◆ Problem details
Set down without change every line from the line that contains "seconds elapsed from" through the end of the listing, and only those lines. No pictures.
......
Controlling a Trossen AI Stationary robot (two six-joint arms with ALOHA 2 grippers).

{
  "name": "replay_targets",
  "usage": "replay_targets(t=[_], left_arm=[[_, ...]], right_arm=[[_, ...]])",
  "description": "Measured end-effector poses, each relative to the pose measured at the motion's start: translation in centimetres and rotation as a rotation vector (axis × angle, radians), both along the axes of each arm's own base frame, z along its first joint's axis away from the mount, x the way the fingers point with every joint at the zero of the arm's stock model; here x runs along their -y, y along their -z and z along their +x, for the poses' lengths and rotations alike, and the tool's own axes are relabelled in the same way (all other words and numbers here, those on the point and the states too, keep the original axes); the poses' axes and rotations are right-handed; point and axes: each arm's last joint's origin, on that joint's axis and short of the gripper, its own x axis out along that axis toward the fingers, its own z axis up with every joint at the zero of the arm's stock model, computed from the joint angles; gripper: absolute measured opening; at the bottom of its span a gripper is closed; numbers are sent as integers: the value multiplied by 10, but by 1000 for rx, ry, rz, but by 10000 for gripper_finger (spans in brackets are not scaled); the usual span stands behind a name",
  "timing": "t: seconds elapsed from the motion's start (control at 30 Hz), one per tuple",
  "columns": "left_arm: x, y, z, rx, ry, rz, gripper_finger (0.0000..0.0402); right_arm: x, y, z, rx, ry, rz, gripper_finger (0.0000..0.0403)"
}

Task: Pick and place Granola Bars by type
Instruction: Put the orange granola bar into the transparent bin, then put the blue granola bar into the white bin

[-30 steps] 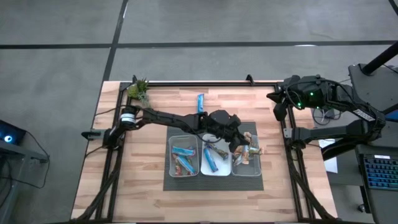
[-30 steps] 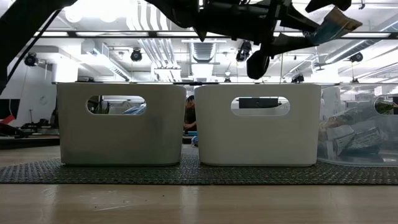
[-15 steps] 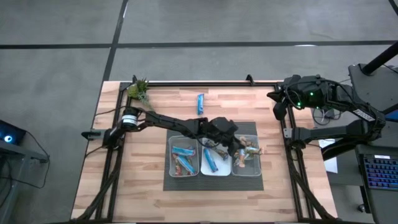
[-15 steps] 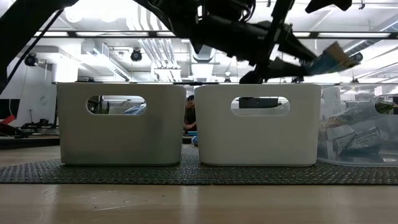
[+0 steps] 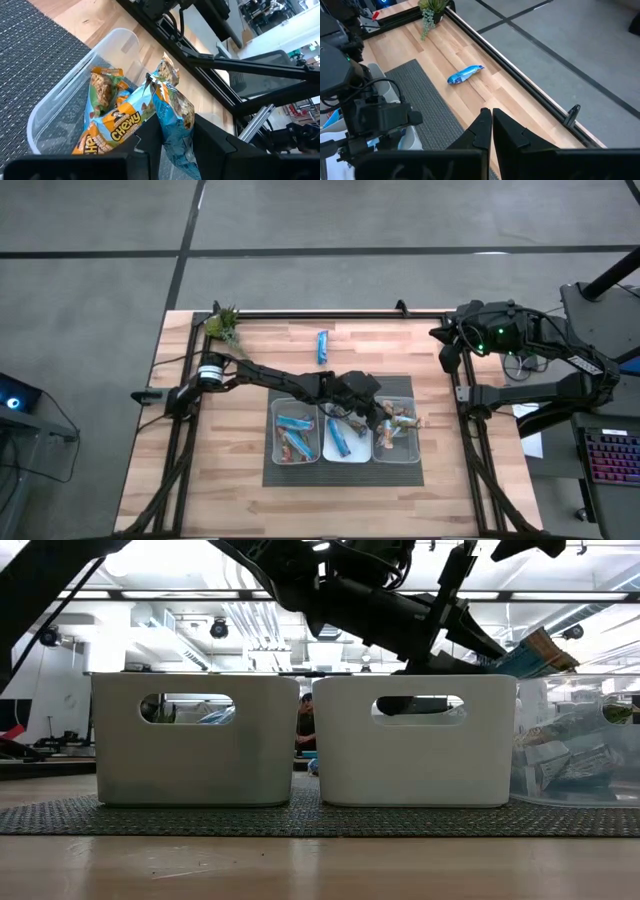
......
◆ Exercise solution
  "timing": "t: seconds elapsed from the motion's start (control at 30 Hz), one per tuple",
  "columns": "left_arm: x, y, z, rx, ry, rz, gripper_finger (0.0000..0.0402); right_arm: x, y, z, rx, ry, rz, gripper_finger (0.0000..0.0403)"
}

Task: Pick and place Granola Bars by type
Instruction: Put the orange granola bar into the transparent bin, then put the blue granola bar into the white bin

[-30 steps] 
[-30 steps] 
[-15 steps] 
[-15 steps] 
[+0 steps] 

Work on this exercise is done.